Sometimes people will recognise that the voices are not "real" but come from inside themselves. Sometimes they are not distressed by them and will hold conversations with their "friends". In this case it is probably better to do nothing.

However, it does seem that your mum is suffering considerable distress - so something needs to be done. It may well be that specific anti-psychotic medication may reduce the voices, or alleviate some of the anxiety associated with them.

I don;t think there is anything to be gained in trying to convince mum the voices are not real - they are, to her, she is hearing them as much as you and I hear things. Challenging her will only make things worse. Perhaps it would be better to say something neutral instead, or distract to something else.

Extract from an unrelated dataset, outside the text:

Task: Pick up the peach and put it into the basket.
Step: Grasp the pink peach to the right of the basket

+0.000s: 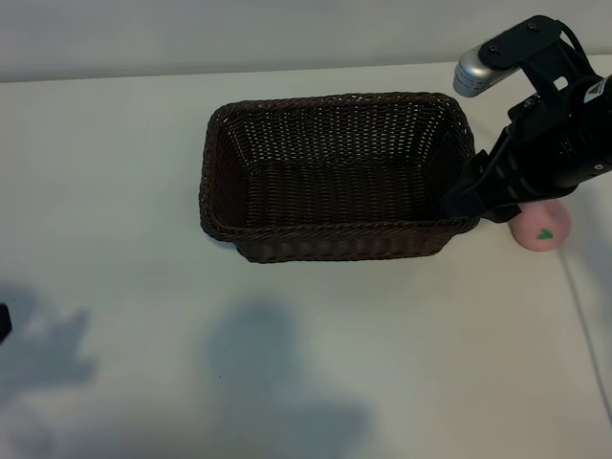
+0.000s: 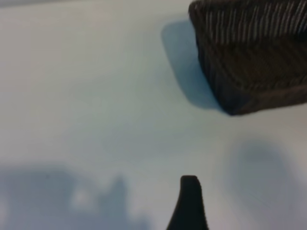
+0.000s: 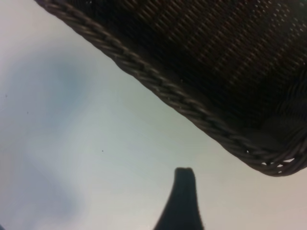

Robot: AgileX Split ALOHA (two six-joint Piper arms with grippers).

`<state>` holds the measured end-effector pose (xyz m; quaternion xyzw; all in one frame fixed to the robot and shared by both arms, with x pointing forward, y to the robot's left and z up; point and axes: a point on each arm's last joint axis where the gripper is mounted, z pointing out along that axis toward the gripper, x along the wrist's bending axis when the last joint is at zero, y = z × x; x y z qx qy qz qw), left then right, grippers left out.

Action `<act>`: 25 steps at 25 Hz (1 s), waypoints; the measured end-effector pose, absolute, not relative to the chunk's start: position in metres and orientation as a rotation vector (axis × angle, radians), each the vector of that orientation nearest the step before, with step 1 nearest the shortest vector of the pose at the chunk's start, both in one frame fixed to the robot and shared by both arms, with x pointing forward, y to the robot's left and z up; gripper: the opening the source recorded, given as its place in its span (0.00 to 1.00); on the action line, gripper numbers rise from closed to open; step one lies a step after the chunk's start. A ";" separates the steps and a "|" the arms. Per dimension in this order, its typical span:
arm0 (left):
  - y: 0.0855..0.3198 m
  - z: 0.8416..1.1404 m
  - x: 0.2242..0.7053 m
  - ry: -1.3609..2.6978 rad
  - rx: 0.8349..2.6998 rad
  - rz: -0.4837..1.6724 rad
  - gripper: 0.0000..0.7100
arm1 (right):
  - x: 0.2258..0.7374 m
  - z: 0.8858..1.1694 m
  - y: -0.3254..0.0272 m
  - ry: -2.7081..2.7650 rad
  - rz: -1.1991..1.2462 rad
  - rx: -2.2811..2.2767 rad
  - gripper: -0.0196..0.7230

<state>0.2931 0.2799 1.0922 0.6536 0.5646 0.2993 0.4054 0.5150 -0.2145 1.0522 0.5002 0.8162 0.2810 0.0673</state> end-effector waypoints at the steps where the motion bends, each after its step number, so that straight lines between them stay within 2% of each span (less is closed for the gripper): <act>1: 0.280 1.089 0.291 1.427 1.662 0.762 0.84 | 0.515 1.052 -0.215 2.460 0.847 1.508 0.83; 12: 0.285 1.080 0.272 1.480 1.715 0.793 0.84 | 0.515 1.052 -0.215 2.460 0.847 1.508 0.83; 17: 0.285 1.062 0.273 1.520 1.736 0.748 0.84 | 0.515 1.052 -0.215 2.460 0.847 1.507 0.83; 25: 0.288 1.059 0.273 1.548 1.750 0.757 0.83 | 0.515 1.052 -0.215 2.460 0.847 1.507 0.83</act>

These do sound like halluciantions, as opposed to delusions.

 

[Margaret W]

Yes, Brucie, but I still feel as if I was "told off", and will be very careful in future not to reply to anything unless I have something proven and specific to say.

But don't worry about me, there are enough other people on the site who support my approach to messages.

Thanks to everyone on this thread, I appreciate that these are Hallucinations, I think I should tell the CH and the GP (would be helpful if I knew who the GP was).

Will keep you informed.

Margaret

 

[Margaret W]

Mum only hears one thing, her name being called over and over. Constantly. She thinks it is someone in the Care Home, and hence needs to get out of there and go somewhere else.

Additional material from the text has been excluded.